When a group of Bedouin shepherds first stumbled upon the Dead Sea Scrolls in a group of caves, they hung them on tent poles and sold them for a few dollars each. The Scrolls source and substance now realized, they are among the most important manuscripts for our knowledge of the Hebrew Bible, Apocrypha, and the history of Judaica. The Eerdmans Studies in the Dead Sea Scrolls offers reliable scholarship on a range of issues from how the Scrolls impact modern biblical exegesis, to current debates on the Scrolls’ illumination of Second Temple Judaism. In addition to the valuable scholarly work from experts like John J. Collins and James C. VanderKam, this collection includes a layman’s crash course in the Scrolls’ substance and significance from Pam Fox Kuhlken and Noel Freedman.
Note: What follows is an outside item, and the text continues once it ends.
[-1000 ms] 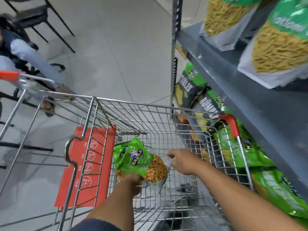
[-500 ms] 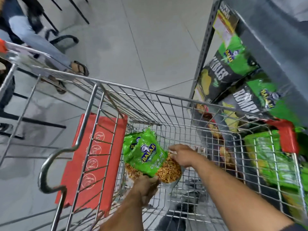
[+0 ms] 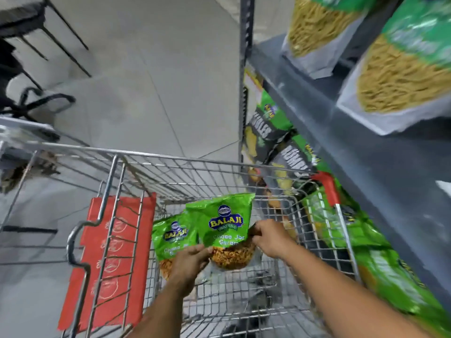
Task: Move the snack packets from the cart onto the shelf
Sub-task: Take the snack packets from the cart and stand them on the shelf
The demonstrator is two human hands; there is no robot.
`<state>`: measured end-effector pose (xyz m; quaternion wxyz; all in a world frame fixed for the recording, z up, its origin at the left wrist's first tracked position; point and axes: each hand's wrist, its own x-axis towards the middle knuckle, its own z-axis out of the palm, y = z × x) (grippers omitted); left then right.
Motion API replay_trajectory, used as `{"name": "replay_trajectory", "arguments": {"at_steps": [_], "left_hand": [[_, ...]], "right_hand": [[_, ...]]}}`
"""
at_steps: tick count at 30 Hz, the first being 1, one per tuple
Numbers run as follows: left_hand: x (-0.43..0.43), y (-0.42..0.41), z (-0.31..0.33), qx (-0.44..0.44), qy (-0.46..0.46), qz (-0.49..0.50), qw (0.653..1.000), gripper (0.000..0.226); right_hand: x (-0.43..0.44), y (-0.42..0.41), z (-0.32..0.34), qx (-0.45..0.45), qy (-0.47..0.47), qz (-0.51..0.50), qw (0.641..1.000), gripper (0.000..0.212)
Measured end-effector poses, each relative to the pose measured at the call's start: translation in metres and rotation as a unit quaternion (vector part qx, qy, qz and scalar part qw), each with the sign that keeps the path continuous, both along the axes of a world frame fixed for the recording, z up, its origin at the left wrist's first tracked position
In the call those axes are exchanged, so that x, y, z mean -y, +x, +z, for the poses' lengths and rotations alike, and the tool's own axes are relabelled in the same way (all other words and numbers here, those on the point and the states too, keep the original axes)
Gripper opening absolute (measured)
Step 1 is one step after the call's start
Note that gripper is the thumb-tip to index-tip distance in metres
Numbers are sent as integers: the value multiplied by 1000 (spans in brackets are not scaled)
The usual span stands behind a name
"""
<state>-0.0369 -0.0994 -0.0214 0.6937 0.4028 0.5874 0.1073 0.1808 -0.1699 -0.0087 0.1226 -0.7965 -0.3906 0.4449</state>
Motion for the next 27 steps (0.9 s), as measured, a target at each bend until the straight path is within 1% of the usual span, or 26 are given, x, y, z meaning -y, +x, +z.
{"name": "replay_trajectory", "arguments": {"at_steps": [1,3,4,5,6,8,9,11,13,15,17,19,20,21,23,24,25,26,27], "left_hand": [[0,5,11,19,19,-21,999,30],[1,19,40,42,88,-62,993,28],[2,25,56,54,128,-75,988,27],[3,33,74,66,167,-91,980,27],[6,39,92,73,202,-109,970,28],[17,54,130,95,245,-153,953,26],[24,64,146,109,263,-176,942,24],[38,85,175,136,307,-205,919,20],[66,116,201,182,338,-243,891,19],[99,147,220,233,335,-272,871,19],[133,176,233,267,333,-312,849,21],[166,203,241,298,319,-363,824,16],[182,216,244,311,309,-377,816,14],[200,232,247,326,298,-387,810,18],[233,261,248,350,248,-387,816,24],[247,275,247,358,221,-385,821,23],[260,289,246,365,202,-388,822,23],[272,301,244,371,189,-396,818,28],[282,314,241,375,177,-408,814,32]], "right_hand": [[9,3,14,0,11,-30,999,18],[31,9,47,-1,50,-108,993,12],[42,9,64,-4,77,-145,986,14],[54,10,83,-9,105,-180,978,22],[68,8,101,-23,135,-210,968,24],[102,5,141,-50,199,-270,941,13],[121,4,160,-48,225,-301,926,13],[154,1,191,-35,272,-343,898,13],[197,3,217,5,307,-385,870,12],[240,8,233,52,331,-430,838,11],[281,15,243,103,347,-472,804,15],[319,24,247,152,359,-504,771,18],[335,31,249,177,362,-518,755,20],[352,39,251,198,363,-534,737,21],[380,58,251,214,367,-561,711,21],[389,68,252,222,369,-568,702,25],[398,78,253,234,370,-572,693,31],[406,86,253,247,369,-575,687,36],[413,94,251,261,367,-581,678,37]]}}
In the Logos editions, these valuable volumes are enhanced by amazing functionality. Scripture citations link directly to English translations, and important terms link to dictionaries, encyclopedias, and a wealth of other resources in your digital library. Bolster your study of the Scrolls by cross-referencing and comparing with an extensive library of Dead Sea Scrolls scholarship. Take your study with you using tablet and mobile apps. With Logos Bible Software, the most efficient and comprehensive research tools are in one place, so you get the most out of your study.

Key Features

  • Illuminates modern debates on Jewish culture and history revealed in the Scrolls
  • Examines how the Scrolls impact biblical exegesis
  • Includes layman’s crash course on the Dead Sea Scrolls’ substance and significance

Individual Titles

Liturgical Works

  • Author: James R. Davila
  • Series: Eerdmans Commentaries on the Dead Sea Scrolls (ECDSS)
  • Publisher: Eerdmans
  • Publication Date: 2001
  • Pages: 350

Sample Pages: 1 | 2 | 3 | 4 | 5 | 6 | 7

Among the invaluable manuscripts of the Dead Sea Scrolls are fragments of liturgical texts relevant to the ritual life of Jews around beginning of the first century AD. These fascinating writings include prayers for annual festivals, a covenant renewal liturgy, a mystical liturgy for sabbath sacrifices, a grace ceremony for mourners, daily and weekly prayers, liturgies of purification, and perhaps even a wedding ceremony.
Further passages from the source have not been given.